Some variants will be detected in the input library but will, at some point, drop out of selected libraries. Assuming the selection has been calibrated properly such that the presumably nonfunctional nonsense variants remain in the library after selection, these drop-out variants are likely to be nonfunctional as well. To avoid losing drop-out variants and the information they contain, the experimenter can add a single read pseudo-count for each drop-out variant in the post-selection data. This pseudo-count will enable the researcher to calculate enrichment ratios for drop-out variants.

Many library designs result in the existence of synonymous variants, which can be used in a number of ways. First, synonymous variation can be used to determine the effectiveness of selection: nonsynonymous variants should have a much wider functional score distribution than synonymous variants. This difference exists because, although synonymous variants can have functional effects by affecting expression levels or altering the frequency of transcription and translation errors, these effects are generally negligible when compared to those of nonsynonymous variants. Next, multiple synonymous variants associated with a single nonsynonymous variant can be used to estimate the noise associated with the nonsynonymous variant. Finally, synonymous variants can be used to identify nonsynonymous neutral variants, whose functional scores should fall within the synonymous variant functional score distribution.

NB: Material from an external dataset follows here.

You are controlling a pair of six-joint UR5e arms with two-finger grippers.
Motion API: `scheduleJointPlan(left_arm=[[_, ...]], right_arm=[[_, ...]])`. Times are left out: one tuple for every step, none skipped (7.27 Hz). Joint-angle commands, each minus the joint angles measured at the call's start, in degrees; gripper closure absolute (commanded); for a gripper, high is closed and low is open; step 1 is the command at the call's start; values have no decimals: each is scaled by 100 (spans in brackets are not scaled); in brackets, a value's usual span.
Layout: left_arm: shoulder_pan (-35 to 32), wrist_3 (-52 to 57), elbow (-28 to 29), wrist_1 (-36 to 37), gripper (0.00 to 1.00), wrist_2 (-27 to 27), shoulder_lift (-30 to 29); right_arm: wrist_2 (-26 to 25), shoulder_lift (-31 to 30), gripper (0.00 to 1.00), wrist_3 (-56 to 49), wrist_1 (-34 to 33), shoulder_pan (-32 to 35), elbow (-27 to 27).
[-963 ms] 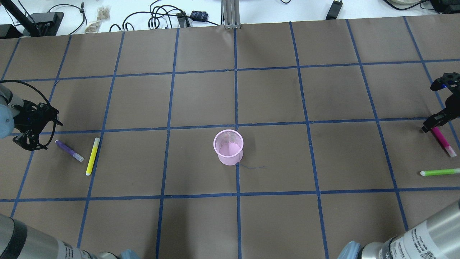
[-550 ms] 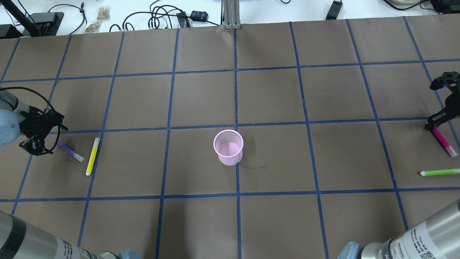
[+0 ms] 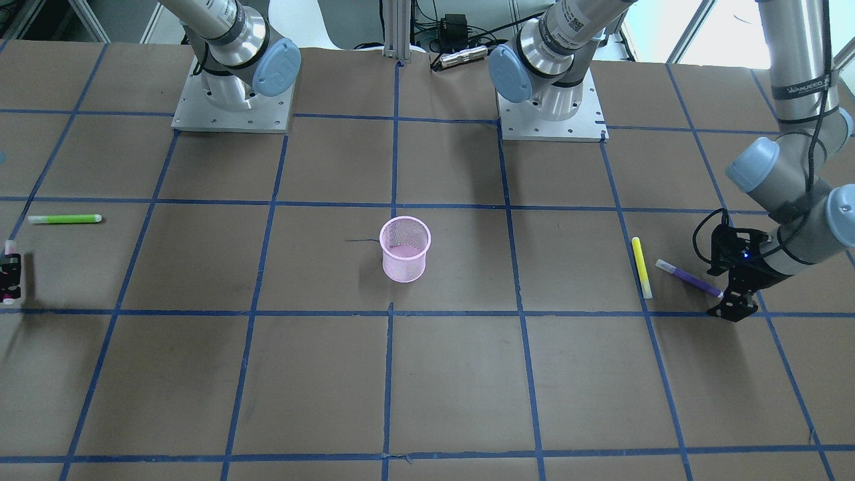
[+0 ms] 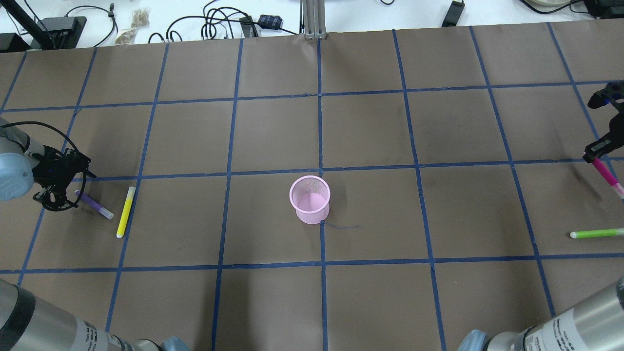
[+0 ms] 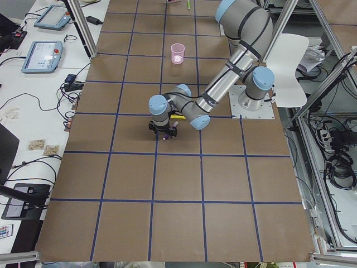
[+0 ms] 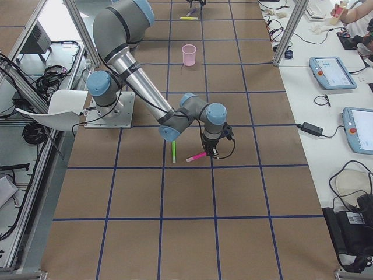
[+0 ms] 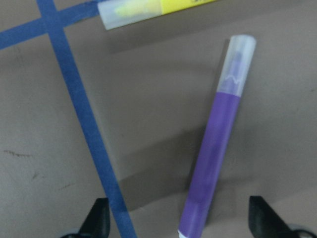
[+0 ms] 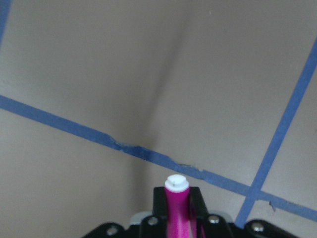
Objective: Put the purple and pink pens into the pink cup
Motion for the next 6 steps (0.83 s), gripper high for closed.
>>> scheduleJointPlan(left_arm=[[16,212,0,27,52,-177,-1],[16,204,8,27,75,-196,8],[25,213,8,27,91,-196,8],[25,187,26,27,100,-187,52],[25,134,43,27,100,-187,69],[25,116,52,1,100,-187,131]], right_arm=[[845,-908,100,22,66,303,339],[1339,-1357,100,30,48,591,637],[1648,-1596,100,65,-47,1125,788],[1651,-1659,100,753,-327,1774,807],[1651,-1782,100,1308,-773,2381,824],[1669,-1757,100,1688,-1178,2944,825]])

If the experimenter is interested in constructing a map that illustrates how the sequence of the protein relates to its function, properly filtered functional score data are the endpoint. However, large-scale mutagenesis data are more often a jumping off point to more complex analyses. In these cases, experimenters must be guided by the specific questions they want to answer.

After the initial data analysis, it is often helpful to conduct validation experiments. Here, a handful of variants with effects ranging from beneficial to deleterious are studied individually in cell-based or biochemical assays. The experimenter can then directly relate functional scores derived from the deep mutational scan to activity or other biochemical properties^6,13,39.